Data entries
☆ ☆ ☆ ☆ ☆
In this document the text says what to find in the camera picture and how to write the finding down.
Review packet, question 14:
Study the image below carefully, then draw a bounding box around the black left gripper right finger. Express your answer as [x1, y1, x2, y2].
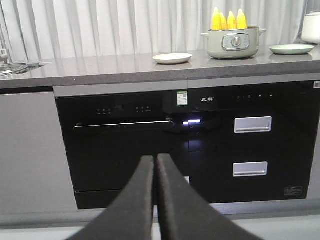
[156, 153, 259, 240]

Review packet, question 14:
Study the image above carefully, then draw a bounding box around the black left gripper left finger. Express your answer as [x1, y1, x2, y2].
[68, 156, 154, 240]

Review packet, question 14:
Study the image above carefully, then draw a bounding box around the yellow corn cob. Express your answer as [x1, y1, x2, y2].
[237, 8, 248, 30]
[212, 7, 222, 31]
[227, 11, 238, 30]
[219, 12, 229, 30]

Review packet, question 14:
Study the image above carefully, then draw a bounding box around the black built-in dishwasher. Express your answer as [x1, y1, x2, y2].
[56, 90, 190, 210]

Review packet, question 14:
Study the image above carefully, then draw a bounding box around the black drawer disinfection cabinet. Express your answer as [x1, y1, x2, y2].
[188, 81, 320, 203]

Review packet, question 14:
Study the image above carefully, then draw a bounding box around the grey left cabinet door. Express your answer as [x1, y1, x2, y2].
[0, 92, 77, 215]

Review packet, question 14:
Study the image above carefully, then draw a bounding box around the beige round plate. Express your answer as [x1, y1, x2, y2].
[152, 53, 193, 65]

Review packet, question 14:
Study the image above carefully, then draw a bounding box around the green electric cooking pot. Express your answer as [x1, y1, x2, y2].
[200, 26, 267, 59]

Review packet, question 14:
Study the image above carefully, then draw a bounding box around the steel kitchen sink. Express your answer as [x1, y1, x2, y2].
[0, 36, 49, 77]

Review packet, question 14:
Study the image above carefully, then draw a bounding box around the light green round plate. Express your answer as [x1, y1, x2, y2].
[269, 44, 315, 55]

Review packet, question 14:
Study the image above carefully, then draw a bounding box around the white pleated curtain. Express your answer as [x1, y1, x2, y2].
[0, 0, 320, 62]

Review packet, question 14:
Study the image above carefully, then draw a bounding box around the white soy milk blender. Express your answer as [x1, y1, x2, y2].
[301, 12, 320, 45]

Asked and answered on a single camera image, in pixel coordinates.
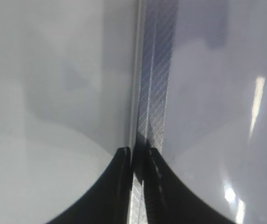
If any white board with grey frame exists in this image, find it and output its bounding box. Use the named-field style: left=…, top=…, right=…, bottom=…
left=130, top=0, right=267, bottom=224

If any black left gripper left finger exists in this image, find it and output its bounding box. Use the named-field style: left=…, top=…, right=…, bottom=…
left=49, top=147, right=132, bottom=224

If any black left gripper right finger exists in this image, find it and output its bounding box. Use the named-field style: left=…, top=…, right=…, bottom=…
left=143, top=148, right=233, bottom=224

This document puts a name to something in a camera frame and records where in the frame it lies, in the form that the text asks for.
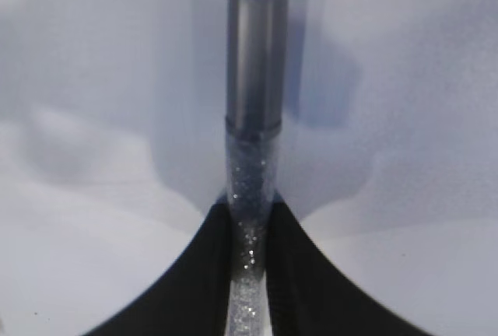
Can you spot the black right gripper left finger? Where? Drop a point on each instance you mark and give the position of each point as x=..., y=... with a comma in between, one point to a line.
x=192, y=296

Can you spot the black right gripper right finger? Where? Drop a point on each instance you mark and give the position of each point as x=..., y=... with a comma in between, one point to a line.
x=308, y=295

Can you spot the silver glitter pen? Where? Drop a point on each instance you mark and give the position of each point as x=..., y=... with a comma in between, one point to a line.
x=255, y=68

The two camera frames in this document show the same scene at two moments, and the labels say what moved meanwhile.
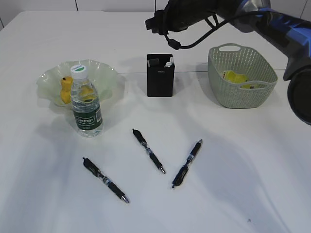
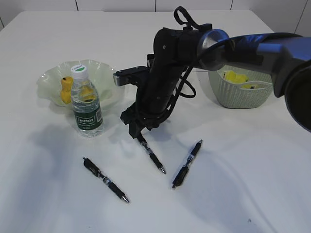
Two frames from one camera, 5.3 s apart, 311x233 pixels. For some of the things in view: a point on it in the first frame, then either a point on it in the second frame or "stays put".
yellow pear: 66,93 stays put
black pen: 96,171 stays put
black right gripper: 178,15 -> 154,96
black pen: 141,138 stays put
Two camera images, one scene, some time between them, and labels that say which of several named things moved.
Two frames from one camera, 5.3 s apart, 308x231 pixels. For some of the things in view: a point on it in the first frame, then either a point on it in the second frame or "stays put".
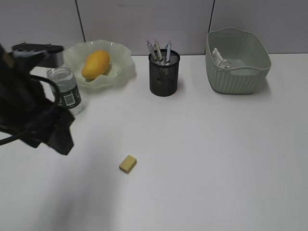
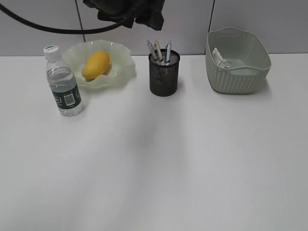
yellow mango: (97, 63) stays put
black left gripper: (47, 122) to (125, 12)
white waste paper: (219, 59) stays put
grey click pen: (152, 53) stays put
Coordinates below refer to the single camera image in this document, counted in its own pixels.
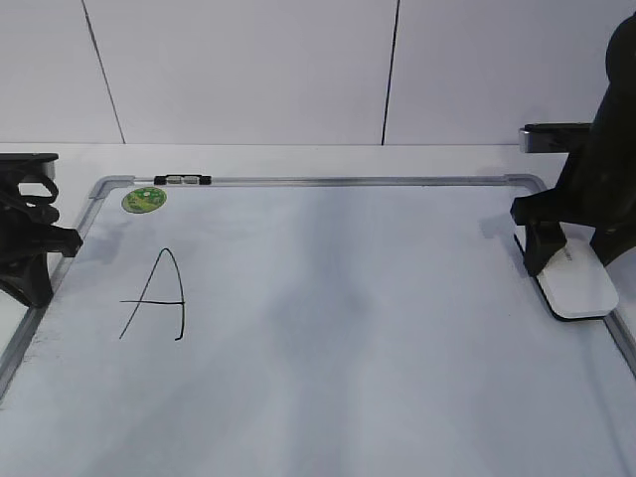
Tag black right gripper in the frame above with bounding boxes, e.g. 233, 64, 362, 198
511, 88, 635, 277

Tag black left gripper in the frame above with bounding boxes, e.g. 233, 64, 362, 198
1, 196, 82, 308

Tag white whiteboard eraser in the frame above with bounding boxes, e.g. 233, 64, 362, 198
521, 231, 619, 322

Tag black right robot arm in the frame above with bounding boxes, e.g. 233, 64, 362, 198
511, 17, 635, 276

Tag green round magnet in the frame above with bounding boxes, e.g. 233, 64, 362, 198
121, 187, 167, 215

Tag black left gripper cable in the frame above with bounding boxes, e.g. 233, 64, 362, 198
0, 174, 62, 231

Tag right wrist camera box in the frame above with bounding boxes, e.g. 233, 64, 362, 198
519, 122, 591, 154

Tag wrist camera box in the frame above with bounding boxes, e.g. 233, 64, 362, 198
519, 122, 591, 154
1, 153, 59, 183

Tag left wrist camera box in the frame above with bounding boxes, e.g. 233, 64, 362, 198
1, 153, 59, 183

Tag white whiteboard with grey frame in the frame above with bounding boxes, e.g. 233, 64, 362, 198
1, 175, 635, 476

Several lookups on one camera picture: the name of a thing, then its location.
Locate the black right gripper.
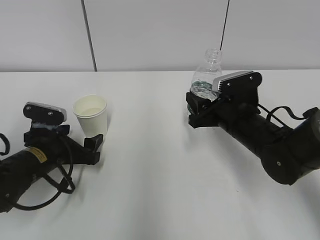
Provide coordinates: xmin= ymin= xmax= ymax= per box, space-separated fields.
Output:
xmin=186 ymin=91 xmax=260 ymax=129

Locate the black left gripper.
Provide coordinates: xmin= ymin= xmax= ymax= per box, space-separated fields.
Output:
xmin=23 ymin=124 xmax=104 ymax=165

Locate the clear water bottle green label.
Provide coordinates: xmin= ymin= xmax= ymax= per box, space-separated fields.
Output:
xmin=189 ymin=48 xmax=222 ymax=102

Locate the white paper cup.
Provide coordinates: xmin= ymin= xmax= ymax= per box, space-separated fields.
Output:
xmin=72 ymin=94 xmax=108 ymax=151

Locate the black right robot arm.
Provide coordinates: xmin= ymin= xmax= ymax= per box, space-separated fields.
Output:
xmin=186 ymin=92 xmax=320 ymax=185

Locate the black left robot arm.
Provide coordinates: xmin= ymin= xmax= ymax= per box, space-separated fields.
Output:
xmin=0 ymin=125 xmax=104 ymax=213

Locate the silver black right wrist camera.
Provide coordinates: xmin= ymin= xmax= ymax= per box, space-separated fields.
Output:
xmin=211 ymin=70 xmax=263 ymax=108

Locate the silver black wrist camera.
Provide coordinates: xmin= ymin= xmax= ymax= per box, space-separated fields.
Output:
xmin=211 ymin=70 xmax=263 ymax=108
xmin=23 ymin=101 xmax=67 ymax=130

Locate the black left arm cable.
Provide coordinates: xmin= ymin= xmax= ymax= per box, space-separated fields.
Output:
xmin=0 ymin=133 xmax=76 ymax=210

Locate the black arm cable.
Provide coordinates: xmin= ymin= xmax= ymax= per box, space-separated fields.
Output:
xmin=256 ymin=103 xmax=320 ymax=130
xmin=0 ymin=133 xmax=76 ymax=210

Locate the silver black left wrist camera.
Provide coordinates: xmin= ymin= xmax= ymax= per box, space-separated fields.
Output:
xmin=23 ymin=101 xmax=67 ymax=130

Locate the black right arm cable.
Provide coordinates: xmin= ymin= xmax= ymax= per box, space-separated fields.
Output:
xmin=256 ymin=103 xmax=320 ymax=130

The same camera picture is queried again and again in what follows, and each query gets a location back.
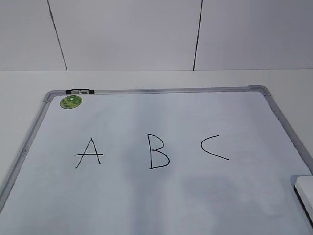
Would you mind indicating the white whiteboard eraser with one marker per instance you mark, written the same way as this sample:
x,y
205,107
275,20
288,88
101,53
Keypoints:
x,y
303,188

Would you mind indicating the white aluminium-framed whiteboard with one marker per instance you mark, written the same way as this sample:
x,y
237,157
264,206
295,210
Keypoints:
x,y
199,163

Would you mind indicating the black silver hanging clip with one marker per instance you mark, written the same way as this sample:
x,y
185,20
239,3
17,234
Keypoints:
x,y
80,91

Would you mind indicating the round green sticker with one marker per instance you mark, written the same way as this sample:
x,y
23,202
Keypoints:
x,y
70,102

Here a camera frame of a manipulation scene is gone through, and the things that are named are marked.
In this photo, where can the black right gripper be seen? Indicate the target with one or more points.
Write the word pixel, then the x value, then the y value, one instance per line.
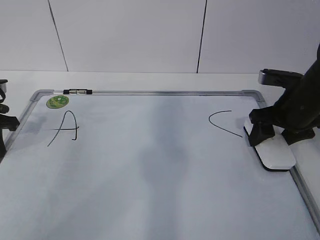
pixel 298 108

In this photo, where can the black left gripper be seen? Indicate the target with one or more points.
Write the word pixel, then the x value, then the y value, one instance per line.
pixel 10 123

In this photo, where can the white whiteboard eraser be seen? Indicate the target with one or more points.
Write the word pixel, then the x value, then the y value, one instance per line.
pixel 274 153

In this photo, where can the green round magnet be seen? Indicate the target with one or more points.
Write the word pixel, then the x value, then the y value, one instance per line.
pixel 57 102

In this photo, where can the black and clear marker pen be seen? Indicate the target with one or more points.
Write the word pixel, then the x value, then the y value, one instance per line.
pixel 74 91

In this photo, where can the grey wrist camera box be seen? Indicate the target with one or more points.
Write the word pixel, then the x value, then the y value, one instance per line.
pixel 278 78

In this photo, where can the white whiteboard with grey frame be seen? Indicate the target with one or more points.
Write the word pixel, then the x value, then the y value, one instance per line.
pixel 144 166

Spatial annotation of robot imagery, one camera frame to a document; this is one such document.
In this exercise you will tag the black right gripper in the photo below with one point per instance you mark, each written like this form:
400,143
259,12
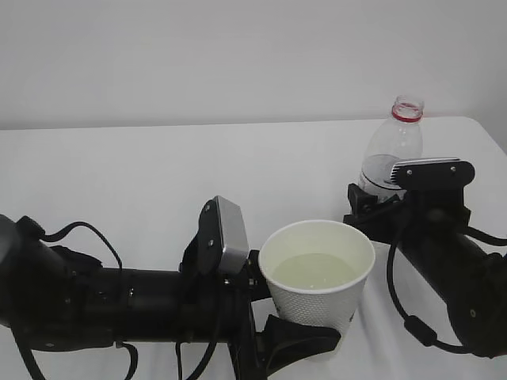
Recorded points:
382,220

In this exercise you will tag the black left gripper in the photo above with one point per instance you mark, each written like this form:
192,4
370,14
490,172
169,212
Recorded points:
222,313

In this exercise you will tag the clear Nongfu Spring water bottle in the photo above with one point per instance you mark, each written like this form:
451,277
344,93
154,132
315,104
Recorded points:
398,138

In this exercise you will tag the white paper coffee cup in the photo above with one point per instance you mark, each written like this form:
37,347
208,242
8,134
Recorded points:
316,271

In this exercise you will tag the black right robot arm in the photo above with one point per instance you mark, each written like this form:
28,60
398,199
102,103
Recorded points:
431,230

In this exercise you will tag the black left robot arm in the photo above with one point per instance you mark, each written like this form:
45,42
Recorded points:
54,299

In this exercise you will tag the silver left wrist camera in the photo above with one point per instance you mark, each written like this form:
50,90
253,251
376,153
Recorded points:
222,240

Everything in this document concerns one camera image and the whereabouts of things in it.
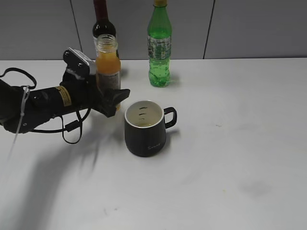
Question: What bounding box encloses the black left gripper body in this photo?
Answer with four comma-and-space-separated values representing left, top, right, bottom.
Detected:
50, 74, 105, 115

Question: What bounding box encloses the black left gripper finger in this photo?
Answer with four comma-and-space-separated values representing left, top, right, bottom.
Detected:
100, 88, 130, 117

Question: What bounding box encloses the orange juice bottle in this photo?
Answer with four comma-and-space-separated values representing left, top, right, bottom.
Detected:
95, 34, 122, 112

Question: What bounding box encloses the black ceramic mug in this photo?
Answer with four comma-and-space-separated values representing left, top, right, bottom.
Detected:
124, 100, 177, 158

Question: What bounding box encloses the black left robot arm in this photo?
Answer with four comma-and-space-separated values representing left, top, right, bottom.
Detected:
0, 73, 130, 134

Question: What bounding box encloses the white zip tie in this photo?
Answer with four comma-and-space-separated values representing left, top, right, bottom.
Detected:
8, 85, 30, 158

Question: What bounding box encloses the dark red wine bottle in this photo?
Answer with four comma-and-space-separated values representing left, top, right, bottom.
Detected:
92, 0, 116, 56

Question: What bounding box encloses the green plastic soda bottle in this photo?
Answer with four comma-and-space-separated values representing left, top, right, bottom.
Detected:
147, 0, 172, 87

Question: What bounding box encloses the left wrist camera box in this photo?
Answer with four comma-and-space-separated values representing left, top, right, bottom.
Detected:
63, 47, 96, 80

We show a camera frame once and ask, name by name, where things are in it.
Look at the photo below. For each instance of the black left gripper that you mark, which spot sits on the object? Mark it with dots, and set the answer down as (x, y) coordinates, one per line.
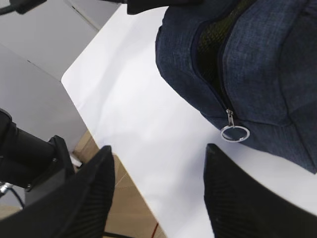
(138, 6)

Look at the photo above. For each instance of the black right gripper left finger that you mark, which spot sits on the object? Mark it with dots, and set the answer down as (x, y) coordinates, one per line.
(77, 209)

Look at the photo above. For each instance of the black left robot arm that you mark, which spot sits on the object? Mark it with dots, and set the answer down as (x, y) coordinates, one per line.
(24, 158)

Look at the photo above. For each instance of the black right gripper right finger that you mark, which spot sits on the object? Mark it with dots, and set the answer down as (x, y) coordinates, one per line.
(238, 206)

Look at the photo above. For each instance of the dark blue lunch bag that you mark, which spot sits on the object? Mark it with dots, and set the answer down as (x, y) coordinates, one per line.
(250, 68)

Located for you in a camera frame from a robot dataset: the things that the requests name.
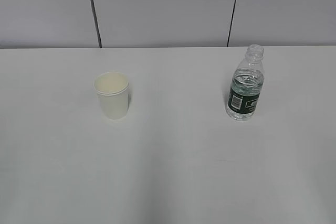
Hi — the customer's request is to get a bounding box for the clear water bottle green label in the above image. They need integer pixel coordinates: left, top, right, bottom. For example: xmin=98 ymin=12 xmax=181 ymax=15
xmin=226 ymin=45 xmax=264 ymax=121

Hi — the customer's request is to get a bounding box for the white paper cup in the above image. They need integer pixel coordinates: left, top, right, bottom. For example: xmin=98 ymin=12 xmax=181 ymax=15
xmin=94 ymin=72 xmax=129 ymax=120

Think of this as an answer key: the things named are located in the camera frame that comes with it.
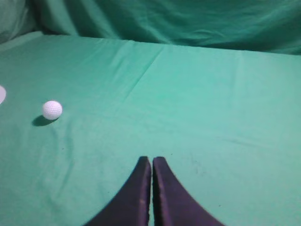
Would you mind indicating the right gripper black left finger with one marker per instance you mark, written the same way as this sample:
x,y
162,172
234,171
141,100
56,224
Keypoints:
x,y
130,206

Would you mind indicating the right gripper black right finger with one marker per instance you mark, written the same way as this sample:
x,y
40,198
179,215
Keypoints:
x,y
172,204

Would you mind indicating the white dimpled ball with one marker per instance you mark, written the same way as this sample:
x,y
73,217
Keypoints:
x,y
52,110

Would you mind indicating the white round plate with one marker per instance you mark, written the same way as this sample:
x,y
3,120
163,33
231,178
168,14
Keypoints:
x,y
3,94
☆ ☆ ☆ ☆ ☆
Using the data above, copy exactly the lines from the one containing "Tag left wrist" to the one containing "Locate the black left gripper.", inclusive. Exclude the pictures.

Tag left wrist camera box in the frame above with bounding boxes, e.g. 233, 64, 362, 198
1, 153, 59, 183

Tag white whiteboard with grey frame in the frame above with bounding boxes, e.g. 233, 64, 362, 198
1, 175, 635, 476

Several lookups on one camera picture: the name of a thing, then its location.
Locate the black right gripper.
Provide coordinates: xmin= ymin= xmax= ymax= per box, space-separated fields.
Output:
xmin=186 ymin=91 xmax=260 ymax=129

Locate the black left gripper.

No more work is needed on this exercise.